* _EXERCISE INSTRUCTIONS_
From the listing below, copy only the lines from the line that contains "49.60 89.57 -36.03" to the line that contains "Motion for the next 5", counting those two lines as part of the copy.

Start of Block

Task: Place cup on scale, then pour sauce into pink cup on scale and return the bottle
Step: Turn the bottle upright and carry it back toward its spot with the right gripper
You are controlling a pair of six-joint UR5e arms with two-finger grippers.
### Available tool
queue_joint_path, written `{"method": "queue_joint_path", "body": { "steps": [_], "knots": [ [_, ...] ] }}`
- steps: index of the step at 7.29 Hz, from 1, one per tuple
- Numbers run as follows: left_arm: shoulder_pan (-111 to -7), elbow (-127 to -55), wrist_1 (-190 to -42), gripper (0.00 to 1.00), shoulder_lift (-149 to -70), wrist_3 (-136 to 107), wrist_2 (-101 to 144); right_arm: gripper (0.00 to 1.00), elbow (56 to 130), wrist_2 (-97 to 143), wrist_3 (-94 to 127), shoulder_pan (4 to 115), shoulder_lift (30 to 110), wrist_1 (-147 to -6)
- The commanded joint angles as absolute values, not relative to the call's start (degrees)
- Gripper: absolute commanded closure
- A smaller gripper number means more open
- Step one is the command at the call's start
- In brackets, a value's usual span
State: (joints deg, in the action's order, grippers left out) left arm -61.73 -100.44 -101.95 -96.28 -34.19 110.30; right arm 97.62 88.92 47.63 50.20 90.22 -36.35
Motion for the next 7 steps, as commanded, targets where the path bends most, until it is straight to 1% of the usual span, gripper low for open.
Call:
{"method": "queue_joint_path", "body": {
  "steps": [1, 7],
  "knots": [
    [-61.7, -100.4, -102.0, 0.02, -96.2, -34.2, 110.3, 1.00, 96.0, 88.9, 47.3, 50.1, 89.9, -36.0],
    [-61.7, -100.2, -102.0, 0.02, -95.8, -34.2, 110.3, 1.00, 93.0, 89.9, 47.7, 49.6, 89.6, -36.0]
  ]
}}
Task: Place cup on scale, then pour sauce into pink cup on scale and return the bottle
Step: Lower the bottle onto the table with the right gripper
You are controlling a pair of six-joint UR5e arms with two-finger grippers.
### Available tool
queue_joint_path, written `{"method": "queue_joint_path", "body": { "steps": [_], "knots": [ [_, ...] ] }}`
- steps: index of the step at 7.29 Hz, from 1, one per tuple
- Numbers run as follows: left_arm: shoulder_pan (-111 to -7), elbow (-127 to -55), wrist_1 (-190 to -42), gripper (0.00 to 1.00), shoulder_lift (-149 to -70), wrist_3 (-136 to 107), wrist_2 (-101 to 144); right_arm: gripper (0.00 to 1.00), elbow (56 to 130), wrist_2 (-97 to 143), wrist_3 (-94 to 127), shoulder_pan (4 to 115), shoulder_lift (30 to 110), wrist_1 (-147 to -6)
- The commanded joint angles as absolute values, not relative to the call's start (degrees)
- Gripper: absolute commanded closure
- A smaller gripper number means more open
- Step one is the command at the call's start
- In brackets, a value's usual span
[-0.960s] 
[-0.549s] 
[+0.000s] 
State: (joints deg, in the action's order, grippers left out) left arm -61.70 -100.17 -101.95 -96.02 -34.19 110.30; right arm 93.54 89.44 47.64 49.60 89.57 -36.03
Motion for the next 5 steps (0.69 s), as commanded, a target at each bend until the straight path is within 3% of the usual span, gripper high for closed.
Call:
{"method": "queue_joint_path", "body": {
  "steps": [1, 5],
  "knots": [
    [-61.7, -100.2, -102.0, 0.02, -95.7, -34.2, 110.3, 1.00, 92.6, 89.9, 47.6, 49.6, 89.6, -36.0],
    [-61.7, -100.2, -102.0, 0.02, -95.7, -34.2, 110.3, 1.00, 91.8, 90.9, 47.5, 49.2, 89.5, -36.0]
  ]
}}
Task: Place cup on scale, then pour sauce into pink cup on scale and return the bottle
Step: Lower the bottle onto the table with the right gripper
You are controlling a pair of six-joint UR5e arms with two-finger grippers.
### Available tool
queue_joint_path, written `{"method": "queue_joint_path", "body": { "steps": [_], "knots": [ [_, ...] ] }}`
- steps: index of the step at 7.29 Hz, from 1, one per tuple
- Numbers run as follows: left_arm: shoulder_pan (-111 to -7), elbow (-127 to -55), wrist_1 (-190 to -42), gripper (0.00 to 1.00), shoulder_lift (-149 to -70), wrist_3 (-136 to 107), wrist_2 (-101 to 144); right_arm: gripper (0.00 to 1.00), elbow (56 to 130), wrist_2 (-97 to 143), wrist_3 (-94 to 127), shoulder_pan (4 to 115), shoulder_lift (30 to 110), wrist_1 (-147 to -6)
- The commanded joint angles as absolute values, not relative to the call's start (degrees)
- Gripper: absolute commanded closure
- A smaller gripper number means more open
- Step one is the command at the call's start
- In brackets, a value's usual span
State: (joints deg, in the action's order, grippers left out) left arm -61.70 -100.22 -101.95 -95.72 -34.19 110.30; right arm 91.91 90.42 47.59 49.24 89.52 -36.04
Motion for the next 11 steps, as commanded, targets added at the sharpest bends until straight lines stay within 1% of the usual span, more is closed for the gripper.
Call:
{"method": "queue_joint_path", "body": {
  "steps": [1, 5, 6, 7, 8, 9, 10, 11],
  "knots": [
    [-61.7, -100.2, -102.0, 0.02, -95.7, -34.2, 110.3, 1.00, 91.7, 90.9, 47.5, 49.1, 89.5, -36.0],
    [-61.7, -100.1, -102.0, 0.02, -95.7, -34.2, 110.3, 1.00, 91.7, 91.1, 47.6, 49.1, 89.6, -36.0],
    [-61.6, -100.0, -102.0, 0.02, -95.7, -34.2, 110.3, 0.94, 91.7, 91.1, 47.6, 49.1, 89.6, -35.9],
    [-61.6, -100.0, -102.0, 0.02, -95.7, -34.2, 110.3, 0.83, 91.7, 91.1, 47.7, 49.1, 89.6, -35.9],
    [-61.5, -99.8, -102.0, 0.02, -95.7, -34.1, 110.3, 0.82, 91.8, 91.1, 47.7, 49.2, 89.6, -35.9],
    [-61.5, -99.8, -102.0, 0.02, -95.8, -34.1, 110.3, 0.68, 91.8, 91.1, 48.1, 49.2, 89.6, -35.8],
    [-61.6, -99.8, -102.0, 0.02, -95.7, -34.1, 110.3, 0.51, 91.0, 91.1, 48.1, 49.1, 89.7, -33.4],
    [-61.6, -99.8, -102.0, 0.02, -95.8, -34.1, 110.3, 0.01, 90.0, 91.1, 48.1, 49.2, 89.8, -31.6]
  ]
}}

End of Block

* _ANSWER BOX_
State: (joints deg, in the action's order, grippers left out) left arm -61.70 -100.17 -101.95 -96.02 -34.19 110.30; right arm 93.54 89.44 47.64 49.60 89.57 -36.03
Motion for the next 5 steps (0.69 s), as commanded, a target at each bend until the straight path is within 3% of the usual span, gripper high for closed.

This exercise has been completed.